In a separate bowl, whisk eggs.
Add milk to the cooked oatmeal. If the oatmeal is still warm, add a little to the eggs to bring the temperature of the eggs up without scrambling them. Slowly incorporate the remainder of the oatmeal in with the eggs.
Add the oatmeal mixture to the flours, stirring to fully combine.
Heat a large pan over medium-low to medium heat.
Add enough butter or oil to just coat the bottom of the pan.
Pour about 1/3 cup of batter for each pancake, as many as will fit in the pan without touching.
Allow the pancakes to cook until bubbles begin to show on the surface.
Flip over and cook for another minute or two.
Remove pancakes and keep warm. Add a bit more butter to the pan and continue with the remaining pancake batter.
Top with Strawberry Syrup.

Strawberry Syrup
  • 12-16 oz strawberries, stems removed and quartered
  • 2 tbsp sugar
  • 1 tsp cinnamon
  • 1/2 cup orange juice
In a small saucepan, heat the strawberries and sugar over medium heat.
Once they begin to break down a bit, add cinnamon and orange juice.
Simmer for about 5-8 minutes.
Syrup will be runny but soaks into the pancakes perfectly.

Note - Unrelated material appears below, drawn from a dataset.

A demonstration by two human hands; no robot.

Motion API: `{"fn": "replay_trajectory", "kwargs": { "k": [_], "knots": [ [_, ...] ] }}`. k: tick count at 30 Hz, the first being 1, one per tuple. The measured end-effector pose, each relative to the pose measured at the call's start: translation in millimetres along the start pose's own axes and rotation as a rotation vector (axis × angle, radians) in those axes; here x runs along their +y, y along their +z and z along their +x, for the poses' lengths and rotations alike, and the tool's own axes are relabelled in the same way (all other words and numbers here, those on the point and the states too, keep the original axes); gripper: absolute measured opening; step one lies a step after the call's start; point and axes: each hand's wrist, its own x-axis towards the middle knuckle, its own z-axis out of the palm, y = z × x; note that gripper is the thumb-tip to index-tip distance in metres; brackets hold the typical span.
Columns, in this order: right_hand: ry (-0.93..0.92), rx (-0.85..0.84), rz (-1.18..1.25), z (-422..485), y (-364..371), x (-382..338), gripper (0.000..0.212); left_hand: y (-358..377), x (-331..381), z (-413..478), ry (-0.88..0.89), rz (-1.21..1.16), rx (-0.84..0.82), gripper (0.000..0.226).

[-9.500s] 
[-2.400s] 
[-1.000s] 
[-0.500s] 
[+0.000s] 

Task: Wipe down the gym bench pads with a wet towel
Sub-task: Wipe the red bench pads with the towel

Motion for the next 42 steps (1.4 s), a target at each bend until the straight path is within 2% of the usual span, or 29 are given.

For a printable recipe click here

Saturday, October 16, 2010

Parmesan Polenta

One of my best friends is a brilliant law student out in California. She also happens to be a really good cook. I'm often amazed at how ambitious she is in the kitchen, cooking large amounts of gourmet food for big dinner parties. She even did an entire Thanksgiving feast last year for all her law school friends who weren't able to go to their respective homes for the holiday. This Sunday she is planning to have a Mad Men finale dinner party. The idea sounds wonderful and I don't even watch Mad Men. She asked me if I had any tips on cooking polenta, the side she wanted to make to compliment her braised beef. Fortunately polenta is very easy to make so my advice was pretty basic. I'm sure her entire meal will be delicious and the party tons of fun. Unfortunately she is on the opposite coast so I won't be able to make it to said party, but it did get me thinking about polenta and how delicious it is.
Made with ground corn, polenta is a whole grain that is good for you and also quick cooking. The cooking time really depends on how loose you want the polenta. I like a creamy, porridge consistency which only takes about 5 minutes once the stock comes to a boil. You can also cook it for longer, letting it set, to cut wedges out for a firmer polenta cake. It is a great side to compliment a full flavor main course, like braised beef, or works great under any type of sauce such as tomato, bolognese, or a ratatouille.  I went with just a simple side dish of polenta flavored with Parmesan cheese. Light, creamy and easy to make, polenta is definitely a useful side dish to add to your repertoire.

Parmesan Polenta (4 side-dish servings)
  • 3 cups low-sodium chicken or vegetable stock
  • 1 cup polenta
  • 1 tbsp butter
  • 1/4 cup Parmesan, plus additional for garnish
  • Salt and pepper
Bring stock to a boil in a medium saucepan.
Turn heat to low and slowly pour in polenta, stirring to incorporate.
Continue stirring as polenta thickens, cooking for about 5 minutes for creamy polenta, longer for a thicker consistency.
Stir frequently to avoid any lumps.
Remove from heat and stir in butter and Parmesan cheese.
Season with a pinch of salt and pepper. It might not need any salt depending on saltiness of stock and Parmesan, so taste first. Definitely add about 1/8-1/4 tsp black pepper.
Serve garnished with additional Parmesan, if desired.